AI Products Drive Third Consecutive Acceleration
Snowflake has emerged as one of the clearest signals within ai stocks for whether corporate AI investments convert into sustained cloud data spend. Three straight quarters of accelerating product revenue growth provide evidence that they do. The platform's integration with large language models and its native AI product suite have expanded average contract values and deepened customer dependency, as reflected in the 126% net revenue retention rate. AI-oriented customers tend to generate higher consumption velocity, a dynamic Snowflake's quarter validates at scale.
Guidance Raised Across the Board
Management lifted full-year product revenue guidance to $6.07 billion, from a prior midpoint well below that figure, while raising operating margin guidance to 14.5% from 13.5%. That combination - accelerating top-line growth alongside margin expansion - is an unusual setup in enterprise software and underpinned the after-hours re-rating. The margin improvement signals that Snowflake is beginning to convert scale into profitability rather than reinvesting all incremental revenue into go-to-market expansion.

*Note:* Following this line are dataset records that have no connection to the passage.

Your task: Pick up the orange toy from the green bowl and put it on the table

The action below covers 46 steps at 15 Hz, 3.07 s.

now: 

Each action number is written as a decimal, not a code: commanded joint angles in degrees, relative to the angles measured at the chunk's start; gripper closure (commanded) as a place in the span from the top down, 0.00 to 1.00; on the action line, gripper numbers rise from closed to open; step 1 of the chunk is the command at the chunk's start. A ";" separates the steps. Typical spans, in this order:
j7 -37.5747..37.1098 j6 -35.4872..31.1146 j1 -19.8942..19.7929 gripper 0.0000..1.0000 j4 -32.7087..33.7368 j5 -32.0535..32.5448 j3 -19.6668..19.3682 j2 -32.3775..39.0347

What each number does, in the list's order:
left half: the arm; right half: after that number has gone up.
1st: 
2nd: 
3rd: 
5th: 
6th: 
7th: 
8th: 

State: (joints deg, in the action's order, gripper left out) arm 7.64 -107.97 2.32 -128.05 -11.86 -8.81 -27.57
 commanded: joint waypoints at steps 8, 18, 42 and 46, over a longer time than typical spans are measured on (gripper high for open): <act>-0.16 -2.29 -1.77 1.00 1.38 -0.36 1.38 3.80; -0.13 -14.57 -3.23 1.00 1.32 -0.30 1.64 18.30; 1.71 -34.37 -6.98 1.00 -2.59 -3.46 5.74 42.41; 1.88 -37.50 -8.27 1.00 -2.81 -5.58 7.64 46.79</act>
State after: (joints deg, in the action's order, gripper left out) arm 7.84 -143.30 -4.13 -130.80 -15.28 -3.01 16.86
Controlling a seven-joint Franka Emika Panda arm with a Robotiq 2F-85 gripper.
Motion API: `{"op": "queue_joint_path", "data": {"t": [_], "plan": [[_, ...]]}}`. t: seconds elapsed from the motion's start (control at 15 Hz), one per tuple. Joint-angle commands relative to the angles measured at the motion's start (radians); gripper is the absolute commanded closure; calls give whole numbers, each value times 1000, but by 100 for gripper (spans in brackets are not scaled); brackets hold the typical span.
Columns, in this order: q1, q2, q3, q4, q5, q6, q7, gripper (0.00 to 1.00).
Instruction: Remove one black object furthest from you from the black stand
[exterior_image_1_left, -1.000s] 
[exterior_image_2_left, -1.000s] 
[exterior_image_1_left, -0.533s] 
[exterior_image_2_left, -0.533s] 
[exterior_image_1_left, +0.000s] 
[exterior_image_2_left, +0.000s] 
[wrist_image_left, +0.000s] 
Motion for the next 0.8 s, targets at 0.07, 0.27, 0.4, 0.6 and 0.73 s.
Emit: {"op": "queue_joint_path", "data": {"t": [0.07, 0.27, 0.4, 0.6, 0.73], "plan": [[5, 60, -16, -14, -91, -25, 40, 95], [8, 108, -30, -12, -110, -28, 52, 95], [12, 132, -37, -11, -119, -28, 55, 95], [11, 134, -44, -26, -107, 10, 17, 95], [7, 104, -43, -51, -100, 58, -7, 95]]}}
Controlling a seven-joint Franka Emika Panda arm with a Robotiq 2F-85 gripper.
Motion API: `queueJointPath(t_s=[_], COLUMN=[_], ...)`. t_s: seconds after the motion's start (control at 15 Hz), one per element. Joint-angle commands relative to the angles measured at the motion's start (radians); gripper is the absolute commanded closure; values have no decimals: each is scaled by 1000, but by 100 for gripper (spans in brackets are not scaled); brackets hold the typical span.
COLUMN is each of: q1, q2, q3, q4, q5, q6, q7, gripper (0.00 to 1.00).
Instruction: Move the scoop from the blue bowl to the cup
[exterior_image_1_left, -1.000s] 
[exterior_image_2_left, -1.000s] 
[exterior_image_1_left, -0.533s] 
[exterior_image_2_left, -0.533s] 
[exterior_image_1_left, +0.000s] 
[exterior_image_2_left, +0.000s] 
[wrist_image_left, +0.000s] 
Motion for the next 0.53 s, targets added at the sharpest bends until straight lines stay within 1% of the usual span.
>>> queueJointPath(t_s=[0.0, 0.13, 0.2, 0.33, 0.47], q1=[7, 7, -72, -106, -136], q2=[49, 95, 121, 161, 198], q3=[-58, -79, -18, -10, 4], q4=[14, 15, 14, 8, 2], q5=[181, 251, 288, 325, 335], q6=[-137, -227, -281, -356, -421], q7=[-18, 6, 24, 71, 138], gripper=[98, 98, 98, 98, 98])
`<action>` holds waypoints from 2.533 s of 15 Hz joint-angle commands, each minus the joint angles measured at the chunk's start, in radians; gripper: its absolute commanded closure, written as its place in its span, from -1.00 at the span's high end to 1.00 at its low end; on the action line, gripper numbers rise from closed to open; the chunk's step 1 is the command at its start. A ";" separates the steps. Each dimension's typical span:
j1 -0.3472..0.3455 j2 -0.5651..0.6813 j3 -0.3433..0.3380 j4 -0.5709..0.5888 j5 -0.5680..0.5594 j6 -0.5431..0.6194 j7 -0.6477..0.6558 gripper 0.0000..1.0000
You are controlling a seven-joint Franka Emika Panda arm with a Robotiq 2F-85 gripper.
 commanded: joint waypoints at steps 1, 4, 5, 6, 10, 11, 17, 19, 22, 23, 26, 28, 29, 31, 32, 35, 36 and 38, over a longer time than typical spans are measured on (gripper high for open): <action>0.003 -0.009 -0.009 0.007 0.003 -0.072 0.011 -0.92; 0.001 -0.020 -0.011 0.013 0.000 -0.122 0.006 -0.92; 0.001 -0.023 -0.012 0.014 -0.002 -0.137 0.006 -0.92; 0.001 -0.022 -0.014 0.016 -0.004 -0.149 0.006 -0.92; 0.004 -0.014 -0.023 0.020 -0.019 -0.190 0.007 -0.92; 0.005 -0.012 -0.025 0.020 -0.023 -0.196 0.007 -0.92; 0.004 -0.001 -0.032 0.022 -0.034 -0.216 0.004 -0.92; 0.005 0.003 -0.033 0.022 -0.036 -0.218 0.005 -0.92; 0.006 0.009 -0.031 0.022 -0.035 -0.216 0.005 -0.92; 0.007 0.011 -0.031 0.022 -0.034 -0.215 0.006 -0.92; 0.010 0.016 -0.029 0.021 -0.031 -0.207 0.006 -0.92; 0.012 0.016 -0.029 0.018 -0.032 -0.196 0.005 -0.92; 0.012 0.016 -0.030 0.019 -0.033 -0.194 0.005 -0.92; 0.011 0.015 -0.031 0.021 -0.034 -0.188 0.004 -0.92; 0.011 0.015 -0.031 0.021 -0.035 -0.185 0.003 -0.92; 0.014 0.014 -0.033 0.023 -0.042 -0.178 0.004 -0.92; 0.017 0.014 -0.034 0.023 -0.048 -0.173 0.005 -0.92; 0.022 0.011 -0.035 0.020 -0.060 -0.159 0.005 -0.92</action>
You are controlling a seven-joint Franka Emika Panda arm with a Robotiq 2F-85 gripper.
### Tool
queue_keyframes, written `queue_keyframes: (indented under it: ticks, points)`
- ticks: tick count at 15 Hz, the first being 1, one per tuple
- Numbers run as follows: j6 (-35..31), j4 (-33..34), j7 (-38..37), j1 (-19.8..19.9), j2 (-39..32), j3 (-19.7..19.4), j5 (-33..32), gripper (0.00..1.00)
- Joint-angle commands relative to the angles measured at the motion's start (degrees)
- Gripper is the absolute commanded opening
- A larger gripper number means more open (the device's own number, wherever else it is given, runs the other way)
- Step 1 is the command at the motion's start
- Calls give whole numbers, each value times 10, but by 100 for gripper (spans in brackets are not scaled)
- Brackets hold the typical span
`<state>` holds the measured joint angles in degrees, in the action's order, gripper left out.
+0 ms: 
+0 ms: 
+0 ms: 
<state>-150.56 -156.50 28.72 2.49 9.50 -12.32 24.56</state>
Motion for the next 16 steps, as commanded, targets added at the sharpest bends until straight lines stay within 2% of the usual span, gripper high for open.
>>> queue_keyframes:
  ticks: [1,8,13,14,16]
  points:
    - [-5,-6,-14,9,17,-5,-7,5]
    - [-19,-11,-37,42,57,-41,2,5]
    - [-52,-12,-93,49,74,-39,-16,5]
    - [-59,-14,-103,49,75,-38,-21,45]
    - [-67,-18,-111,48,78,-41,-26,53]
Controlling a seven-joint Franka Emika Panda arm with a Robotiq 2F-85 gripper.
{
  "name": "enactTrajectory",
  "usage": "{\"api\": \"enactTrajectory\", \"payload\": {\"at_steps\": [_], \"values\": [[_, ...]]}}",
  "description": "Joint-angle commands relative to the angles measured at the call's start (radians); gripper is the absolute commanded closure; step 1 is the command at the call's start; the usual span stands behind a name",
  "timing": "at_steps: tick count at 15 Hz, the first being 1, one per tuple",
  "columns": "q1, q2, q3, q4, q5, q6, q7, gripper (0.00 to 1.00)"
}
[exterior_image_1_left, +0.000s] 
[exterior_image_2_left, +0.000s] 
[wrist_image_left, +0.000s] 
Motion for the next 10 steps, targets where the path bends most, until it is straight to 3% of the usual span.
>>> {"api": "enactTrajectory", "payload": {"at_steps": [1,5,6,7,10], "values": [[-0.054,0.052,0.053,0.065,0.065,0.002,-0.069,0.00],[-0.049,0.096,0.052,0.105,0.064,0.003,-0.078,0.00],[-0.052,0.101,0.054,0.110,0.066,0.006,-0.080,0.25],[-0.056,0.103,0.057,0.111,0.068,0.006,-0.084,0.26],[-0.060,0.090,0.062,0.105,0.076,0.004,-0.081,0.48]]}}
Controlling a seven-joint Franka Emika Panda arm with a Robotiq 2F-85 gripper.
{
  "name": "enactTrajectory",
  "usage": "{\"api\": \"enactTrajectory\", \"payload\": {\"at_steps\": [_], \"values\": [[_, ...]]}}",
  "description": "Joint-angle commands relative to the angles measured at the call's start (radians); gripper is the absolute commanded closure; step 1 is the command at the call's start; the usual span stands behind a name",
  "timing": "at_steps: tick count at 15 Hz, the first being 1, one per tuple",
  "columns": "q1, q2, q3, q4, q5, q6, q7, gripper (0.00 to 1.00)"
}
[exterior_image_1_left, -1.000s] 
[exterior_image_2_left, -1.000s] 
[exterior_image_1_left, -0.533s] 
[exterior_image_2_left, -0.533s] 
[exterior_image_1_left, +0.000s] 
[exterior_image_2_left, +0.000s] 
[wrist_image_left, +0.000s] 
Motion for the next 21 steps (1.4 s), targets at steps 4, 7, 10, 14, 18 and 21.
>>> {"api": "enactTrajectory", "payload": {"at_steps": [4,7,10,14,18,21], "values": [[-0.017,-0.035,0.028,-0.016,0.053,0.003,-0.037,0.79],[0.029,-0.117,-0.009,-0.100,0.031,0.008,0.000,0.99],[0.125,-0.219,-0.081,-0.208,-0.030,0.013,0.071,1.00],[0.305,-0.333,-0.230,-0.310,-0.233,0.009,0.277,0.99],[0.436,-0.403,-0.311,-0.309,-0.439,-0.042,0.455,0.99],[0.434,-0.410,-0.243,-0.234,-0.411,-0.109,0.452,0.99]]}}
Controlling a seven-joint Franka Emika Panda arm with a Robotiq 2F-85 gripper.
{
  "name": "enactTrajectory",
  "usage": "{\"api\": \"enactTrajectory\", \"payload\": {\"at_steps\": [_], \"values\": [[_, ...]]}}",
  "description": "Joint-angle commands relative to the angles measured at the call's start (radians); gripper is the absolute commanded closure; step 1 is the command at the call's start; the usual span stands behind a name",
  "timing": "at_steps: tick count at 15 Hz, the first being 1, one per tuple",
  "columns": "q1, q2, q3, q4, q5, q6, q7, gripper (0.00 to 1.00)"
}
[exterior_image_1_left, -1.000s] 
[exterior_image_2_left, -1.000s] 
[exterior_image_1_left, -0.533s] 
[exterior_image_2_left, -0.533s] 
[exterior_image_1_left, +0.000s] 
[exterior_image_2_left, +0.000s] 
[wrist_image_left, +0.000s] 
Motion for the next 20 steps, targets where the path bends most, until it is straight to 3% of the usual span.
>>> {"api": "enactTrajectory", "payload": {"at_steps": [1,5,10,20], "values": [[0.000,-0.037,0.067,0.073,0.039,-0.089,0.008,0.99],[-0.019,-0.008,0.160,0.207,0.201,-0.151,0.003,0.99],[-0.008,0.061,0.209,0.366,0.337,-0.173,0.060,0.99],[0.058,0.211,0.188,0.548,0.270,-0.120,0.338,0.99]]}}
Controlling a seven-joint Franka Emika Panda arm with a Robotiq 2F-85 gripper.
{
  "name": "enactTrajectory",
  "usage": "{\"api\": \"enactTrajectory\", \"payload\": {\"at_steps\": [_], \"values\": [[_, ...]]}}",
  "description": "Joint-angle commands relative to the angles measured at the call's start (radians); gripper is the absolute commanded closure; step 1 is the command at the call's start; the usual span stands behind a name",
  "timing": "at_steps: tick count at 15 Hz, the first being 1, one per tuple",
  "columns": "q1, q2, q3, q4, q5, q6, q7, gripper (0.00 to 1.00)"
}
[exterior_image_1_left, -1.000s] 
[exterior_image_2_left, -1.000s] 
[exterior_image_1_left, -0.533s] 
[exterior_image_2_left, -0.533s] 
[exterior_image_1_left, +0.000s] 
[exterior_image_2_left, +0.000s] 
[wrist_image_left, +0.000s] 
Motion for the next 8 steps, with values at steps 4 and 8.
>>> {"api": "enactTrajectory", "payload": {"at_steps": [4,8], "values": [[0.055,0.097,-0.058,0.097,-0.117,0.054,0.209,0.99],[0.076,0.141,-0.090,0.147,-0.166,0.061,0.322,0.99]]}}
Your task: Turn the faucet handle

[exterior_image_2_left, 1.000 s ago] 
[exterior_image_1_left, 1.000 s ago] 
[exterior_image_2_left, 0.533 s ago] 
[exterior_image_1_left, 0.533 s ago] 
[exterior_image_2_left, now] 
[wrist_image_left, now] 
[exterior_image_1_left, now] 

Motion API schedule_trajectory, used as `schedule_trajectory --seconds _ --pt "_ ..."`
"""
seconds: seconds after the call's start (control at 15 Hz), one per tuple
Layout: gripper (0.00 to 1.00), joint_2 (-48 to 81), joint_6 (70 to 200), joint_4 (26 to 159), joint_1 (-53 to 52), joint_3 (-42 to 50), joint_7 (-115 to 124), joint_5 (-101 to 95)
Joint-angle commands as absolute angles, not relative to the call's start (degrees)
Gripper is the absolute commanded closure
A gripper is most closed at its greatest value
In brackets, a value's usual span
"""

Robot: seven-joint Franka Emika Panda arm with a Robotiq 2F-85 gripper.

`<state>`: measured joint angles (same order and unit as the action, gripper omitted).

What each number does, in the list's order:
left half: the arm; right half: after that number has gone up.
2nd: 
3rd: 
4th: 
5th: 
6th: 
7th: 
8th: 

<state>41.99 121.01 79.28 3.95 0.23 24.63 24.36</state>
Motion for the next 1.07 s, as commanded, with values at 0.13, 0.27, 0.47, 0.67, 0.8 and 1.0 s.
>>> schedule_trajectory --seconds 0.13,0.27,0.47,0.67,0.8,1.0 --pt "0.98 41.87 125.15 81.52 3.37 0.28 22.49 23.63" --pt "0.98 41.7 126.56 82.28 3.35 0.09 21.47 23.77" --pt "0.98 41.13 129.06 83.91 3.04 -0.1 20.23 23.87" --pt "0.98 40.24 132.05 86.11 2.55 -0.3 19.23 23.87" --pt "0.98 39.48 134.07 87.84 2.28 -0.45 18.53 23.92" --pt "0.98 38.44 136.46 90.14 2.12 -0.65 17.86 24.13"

What Does MongoDB's Print Signal for Data Infrastructure?
One session before Snowflake's release, MongoDB (MDB) reported fiscal Q2 revenue of $771.8 million, up 30.5% year-over-year, with non-GAAP EPS of $1.90, 18.1% above consensus. MongoDB lifted full-year revenue guidance to $3.01 billion at the midpoint and cited early demand for AI workloads - particularly Atlas Vector Search and Voyage AI - as a new growth driver. MongoDB shares fell despite the beat on valuation concerns, but the underlying result confirmed that AI-oriented data infrastructure platforms are seeing genuine enterprise adoption across the stack. Snowflake's outsized after-hours gain suggests investors read two consecutive AI data beats as structural confirmation rather than single-quarter variance.
Outlook
Snowflake enters the second half of fiscal 2026 with accelerating product revenue, raised full-year guidance, expanding operating margins, and an AI product suite now contributing meaningfully to growth. The convergence of Snowflake's 37% product revenue expansion and MongoDB's 30.5% revenue growth in the same reporting window reinforces that AI-driven data infrastructure represents one of the more durable enterprise spending categories heading into late 2026. The next catalyst for SNOW will be third-quarter consumption trends and whether net revenue retention can sustain above the 125% level that has historically correlated with long-cycle customer expansion.